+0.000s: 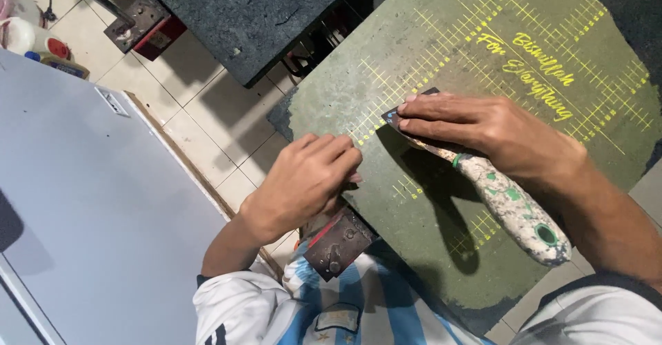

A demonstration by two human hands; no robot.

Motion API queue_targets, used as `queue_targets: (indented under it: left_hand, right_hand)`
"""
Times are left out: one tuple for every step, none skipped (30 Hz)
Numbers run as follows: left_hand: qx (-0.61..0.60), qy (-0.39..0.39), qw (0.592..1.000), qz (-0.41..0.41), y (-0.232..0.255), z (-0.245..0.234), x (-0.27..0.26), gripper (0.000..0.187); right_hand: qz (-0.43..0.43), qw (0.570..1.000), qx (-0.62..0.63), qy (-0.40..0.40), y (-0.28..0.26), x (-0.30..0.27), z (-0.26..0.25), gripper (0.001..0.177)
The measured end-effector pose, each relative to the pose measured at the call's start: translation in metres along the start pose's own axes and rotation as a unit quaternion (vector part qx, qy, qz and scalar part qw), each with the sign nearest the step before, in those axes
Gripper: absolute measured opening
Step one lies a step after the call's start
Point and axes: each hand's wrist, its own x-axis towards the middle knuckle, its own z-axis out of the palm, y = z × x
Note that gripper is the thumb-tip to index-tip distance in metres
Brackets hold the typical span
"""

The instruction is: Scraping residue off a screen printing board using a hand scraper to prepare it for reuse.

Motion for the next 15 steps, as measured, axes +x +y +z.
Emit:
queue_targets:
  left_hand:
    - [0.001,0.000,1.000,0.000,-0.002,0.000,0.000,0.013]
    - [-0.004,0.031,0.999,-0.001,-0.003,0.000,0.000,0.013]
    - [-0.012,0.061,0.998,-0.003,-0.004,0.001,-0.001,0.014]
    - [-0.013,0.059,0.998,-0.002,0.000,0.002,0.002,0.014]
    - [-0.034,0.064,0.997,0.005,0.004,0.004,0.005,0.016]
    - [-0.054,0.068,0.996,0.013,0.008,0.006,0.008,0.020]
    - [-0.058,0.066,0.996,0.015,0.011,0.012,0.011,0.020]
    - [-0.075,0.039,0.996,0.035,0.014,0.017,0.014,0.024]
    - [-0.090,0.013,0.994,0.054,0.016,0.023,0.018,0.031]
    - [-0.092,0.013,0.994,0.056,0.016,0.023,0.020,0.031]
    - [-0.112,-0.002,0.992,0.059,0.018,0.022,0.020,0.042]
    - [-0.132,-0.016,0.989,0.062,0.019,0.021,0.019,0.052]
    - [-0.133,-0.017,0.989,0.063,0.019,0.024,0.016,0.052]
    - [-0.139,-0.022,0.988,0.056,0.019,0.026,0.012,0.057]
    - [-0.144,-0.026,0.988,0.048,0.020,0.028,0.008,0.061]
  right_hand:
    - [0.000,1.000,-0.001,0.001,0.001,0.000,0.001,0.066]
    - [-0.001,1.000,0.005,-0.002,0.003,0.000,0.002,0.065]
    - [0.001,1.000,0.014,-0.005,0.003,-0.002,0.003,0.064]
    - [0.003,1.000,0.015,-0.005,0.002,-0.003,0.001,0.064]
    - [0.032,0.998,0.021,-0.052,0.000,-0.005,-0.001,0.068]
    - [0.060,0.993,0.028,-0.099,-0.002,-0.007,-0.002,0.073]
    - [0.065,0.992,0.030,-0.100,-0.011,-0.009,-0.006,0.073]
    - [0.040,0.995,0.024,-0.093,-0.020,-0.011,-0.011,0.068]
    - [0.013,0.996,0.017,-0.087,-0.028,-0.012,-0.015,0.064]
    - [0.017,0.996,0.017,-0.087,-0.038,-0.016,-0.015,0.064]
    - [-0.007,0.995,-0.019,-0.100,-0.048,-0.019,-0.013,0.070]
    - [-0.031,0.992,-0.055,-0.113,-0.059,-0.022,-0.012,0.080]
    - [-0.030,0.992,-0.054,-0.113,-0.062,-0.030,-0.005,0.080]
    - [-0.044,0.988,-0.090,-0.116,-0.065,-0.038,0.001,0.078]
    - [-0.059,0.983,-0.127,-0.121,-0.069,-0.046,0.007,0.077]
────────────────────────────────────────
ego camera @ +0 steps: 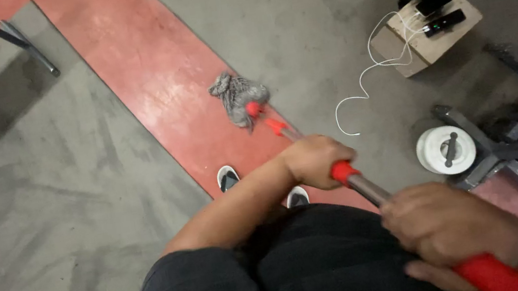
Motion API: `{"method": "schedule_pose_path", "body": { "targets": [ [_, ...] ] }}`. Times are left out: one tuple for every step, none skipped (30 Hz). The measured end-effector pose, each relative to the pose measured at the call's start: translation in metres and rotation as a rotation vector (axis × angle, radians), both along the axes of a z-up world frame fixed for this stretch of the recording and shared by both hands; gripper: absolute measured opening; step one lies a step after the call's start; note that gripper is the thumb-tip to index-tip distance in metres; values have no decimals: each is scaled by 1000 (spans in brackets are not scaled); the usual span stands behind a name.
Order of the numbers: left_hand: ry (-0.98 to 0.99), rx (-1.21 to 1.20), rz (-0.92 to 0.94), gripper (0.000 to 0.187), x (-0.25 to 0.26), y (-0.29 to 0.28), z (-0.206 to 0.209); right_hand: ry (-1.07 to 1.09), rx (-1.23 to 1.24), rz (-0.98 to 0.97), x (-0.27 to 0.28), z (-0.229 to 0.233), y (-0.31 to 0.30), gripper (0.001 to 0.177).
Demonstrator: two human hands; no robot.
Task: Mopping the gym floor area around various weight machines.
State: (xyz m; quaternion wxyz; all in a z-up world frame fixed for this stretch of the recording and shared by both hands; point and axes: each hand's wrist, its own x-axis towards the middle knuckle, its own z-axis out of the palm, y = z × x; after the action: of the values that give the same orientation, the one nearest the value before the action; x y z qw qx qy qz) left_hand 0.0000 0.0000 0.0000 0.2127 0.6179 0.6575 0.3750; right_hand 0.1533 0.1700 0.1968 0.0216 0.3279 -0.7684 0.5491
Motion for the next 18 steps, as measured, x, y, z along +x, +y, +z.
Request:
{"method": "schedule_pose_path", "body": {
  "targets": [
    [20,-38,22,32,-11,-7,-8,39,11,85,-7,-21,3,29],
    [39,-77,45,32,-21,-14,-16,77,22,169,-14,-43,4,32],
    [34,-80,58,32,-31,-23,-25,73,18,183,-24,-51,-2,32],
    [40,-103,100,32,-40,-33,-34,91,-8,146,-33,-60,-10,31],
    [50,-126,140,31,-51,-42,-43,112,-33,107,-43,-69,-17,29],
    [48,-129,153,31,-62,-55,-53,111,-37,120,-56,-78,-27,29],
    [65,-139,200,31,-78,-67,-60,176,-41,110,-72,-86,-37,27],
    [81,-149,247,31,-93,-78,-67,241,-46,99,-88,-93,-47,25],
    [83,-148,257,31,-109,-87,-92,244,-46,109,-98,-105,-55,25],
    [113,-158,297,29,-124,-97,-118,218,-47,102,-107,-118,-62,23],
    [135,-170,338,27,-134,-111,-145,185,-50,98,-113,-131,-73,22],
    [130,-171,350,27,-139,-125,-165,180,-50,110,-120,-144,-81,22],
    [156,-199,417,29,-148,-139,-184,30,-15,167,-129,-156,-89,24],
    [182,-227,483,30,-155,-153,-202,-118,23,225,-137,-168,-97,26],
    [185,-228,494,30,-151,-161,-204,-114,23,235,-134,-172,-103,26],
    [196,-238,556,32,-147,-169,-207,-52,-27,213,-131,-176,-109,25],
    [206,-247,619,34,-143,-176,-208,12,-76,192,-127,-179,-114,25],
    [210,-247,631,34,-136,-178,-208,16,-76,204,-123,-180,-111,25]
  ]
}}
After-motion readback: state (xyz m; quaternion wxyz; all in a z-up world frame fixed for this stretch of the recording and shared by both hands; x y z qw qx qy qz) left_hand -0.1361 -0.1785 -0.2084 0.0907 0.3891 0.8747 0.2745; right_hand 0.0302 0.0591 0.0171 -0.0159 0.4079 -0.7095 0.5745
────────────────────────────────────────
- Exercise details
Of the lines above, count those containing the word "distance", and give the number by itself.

- Written answer
2